Last week, a jury in Oregon made the largest award for punitive damages to a single plaintiff in a child abuse case in the history of the United States. And which arm of the Catholic Church was this awarded against, you might well ask. Well none, actually. It was against the Boy Scouts of America. For being repeatedly assaulted by former assistant scoutmaster Timur Dykes in the 1980s, Kerry Lewis was awarded $18.5-million.

And this appears to be only the tip of a very large pedophilic iceberg. The jury in the trial was allowed to see about 1,200 files kept by the Scouts on suspected pedophiles, part of what is to believed to be a cache of up to 6,000 files held at the organization's Texas headquarters. Lewis's lawyer, Kelly Clark, said the jury was shocked by the existence of the "perversion files." The files revealed that the organization removes about 180 of its leaders every year.

Lewis's abuser was treated in a not atypical way by the Scouts. He confessed his behaviour to the local Scout co-ordinator, who also happened to be a Mormon bishop, but was allowed to continue working with the organization. He then molested Lewis, and other children, over the next two years.

The Boy Scouts of America is no stranger to controversy. It has been mired in legal actions for decades, dealing with dozens of out-of-court settlements for victims of sex abuse and defending its ban on atheists and gays. Not that it isn't in a position to defend itself. Like the Catholic Church, despite a declining membership it is rich, with $900-million in assets, including a $45-million art collection and large property holdings.

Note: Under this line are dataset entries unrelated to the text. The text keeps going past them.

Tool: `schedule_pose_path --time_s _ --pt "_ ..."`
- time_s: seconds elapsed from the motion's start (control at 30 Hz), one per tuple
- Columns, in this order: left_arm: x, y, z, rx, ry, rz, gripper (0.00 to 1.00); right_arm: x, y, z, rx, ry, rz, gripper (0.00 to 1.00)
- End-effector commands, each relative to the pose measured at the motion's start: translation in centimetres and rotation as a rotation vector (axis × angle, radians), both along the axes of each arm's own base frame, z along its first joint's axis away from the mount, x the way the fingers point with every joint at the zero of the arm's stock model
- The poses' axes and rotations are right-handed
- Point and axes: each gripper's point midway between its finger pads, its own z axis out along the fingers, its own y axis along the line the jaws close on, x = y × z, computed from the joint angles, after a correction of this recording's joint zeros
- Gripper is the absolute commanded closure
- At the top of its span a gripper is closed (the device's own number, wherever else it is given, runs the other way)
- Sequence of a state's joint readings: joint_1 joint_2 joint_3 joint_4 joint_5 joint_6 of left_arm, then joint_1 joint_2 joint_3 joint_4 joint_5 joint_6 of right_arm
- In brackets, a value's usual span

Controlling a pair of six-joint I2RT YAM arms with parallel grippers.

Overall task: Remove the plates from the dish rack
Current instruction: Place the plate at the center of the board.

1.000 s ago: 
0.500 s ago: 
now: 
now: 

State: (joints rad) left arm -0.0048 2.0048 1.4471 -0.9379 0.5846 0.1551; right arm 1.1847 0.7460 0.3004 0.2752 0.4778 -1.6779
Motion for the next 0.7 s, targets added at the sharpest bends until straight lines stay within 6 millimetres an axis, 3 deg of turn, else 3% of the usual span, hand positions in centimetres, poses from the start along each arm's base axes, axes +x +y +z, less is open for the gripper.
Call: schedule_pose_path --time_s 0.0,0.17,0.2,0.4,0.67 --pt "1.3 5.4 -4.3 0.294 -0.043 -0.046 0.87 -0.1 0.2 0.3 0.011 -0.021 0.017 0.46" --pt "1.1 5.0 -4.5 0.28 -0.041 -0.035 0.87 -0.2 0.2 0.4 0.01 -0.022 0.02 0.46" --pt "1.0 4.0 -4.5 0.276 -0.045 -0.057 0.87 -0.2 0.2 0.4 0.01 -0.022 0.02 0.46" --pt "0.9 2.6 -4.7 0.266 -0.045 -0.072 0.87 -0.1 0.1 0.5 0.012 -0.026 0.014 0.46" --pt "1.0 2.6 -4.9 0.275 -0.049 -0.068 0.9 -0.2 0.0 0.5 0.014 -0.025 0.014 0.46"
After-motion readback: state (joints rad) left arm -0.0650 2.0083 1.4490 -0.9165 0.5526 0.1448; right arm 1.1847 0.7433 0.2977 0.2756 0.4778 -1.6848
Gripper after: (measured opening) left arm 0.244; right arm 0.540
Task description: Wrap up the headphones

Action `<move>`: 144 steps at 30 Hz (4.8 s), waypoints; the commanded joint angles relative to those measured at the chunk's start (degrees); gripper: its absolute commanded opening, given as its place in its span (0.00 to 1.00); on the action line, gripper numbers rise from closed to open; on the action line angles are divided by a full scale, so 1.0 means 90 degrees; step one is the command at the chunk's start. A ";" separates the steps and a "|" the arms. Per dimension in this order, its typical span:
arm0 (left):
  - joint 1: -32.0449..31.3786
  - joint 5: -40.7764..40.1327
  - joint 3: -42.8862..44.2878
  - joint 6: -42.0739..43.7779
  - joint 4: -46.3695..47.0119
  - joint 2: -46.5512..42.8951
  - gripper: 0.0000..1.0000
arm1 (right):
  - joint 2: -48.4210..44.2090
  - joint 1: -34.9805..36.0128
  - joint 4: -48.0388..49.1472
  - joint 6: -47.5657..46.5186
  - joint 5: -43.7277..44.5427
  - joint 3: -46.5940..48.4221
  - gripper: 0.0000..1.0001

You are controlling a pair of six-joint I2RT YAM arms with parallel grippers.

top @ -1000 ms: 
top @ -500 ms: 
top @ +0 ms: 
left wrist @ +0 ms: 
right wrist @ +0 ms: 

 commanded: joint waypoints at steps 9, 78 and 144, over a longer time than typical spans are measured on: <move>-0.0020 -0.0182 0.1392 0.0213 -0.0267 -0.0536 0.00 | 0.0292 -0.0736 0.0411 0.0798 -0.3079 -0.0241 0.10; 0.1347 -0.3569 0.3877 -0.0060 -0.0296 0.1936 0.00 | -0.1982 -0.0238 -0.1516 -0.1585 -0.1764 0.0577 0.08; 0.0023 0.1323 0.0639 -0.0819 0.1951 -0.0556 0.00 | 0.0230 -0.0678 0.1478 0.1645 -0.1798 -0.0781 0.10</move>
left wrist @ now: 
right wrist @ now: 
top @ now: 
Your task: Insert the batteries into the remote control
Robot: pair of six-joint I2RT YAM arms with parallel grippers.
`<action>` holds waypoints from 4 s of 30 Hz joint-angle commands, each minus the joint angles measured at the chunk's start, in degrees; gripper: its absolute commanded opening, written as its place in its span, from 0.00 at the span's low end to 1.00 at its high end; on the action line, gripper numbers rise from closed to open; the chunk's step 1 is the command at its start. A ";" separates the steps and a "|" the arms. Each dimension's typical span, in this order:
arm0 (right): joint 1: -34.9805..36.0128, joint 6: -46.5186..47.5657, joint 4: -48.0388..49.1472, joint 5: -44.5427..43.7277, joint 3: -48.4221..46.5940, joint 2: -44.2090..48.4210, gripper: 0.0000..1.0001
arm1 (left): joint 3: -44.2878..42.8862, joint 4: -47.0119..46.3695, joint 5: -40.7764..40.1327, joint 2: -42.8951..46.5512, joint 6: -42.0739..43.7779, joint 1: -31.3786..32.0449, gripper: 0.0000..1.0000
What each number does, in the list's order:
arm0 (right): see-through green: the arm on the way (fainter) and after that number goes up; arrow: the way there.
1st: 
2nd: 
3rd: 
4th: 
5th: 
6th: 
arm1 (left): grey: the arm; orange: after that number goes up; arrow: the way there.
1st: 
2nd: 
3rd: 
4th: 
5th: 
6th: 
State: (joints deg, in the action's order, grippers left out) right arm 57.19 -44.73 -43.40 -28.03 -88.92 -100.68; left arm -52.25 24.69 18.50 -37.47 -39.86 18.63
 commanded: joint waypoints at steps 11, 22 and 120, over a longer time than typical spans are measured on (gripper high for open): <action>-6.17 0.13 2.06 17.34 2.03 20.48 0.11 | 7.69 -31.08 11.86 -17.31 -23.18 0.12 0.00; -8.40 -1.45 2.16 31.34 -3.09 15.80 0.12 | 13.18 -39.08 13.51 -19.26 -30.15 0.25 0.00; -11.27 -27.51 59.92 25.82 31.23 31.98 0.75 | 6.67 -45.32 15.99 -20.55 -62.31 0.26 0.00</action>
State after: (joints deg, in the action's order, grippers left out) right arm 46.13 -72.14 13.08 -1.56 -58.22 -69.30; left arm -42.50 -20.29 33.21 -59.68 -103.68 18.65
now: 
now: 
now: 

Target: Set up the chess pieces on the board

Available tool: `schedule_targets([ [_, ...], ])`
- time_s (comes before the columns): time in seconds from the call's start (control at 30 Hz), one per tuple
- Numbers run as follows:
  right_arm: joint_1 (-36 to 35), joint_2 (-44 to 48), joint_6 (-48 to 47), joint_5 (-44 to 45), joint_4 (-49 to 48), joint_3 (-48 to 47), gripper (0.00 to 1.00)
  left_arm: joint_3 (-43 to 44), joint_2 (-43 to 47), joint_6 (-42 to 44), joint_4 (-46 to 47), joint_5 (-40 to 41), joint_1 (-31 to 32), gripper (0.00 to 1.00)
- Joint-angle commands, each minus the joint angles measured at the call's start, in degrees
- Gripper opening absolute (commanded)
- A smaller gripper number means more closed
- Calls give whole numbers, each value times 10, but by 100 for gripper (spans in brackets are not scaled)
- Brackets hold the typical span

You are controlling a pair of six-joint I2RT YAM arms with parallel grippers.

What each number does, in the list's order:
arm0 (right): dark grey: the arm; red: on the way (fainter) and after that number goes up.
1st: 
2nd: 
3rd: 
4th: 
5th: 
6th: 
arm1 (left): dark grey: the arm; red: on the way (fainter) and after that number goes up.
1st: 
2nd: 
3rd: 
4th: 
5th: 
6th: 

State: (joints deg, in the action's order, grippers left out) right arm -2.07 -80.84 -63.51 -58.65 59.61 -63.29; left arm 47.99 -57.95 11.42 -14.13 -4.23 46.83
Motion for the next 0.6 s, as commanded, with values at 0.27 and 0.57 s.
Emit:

What is it with these all-male organizations and little boys? It's not that pedophilia creeps in -- it's bound to, there's always a certain amount around -- it's their reaction to it. The denials, the cover-ups, their refusal to honestly recognize its reality and to act responsibly when it occurs, their pretence that their organizations are immune to contamination when their all-male atmospheres may in fact be just the places that attract it. Maybe the scandals will wake them up. Maybe the experience will bring them into a new era of honest recognition of sexuality and how to deal with it in all its forms. Maybe.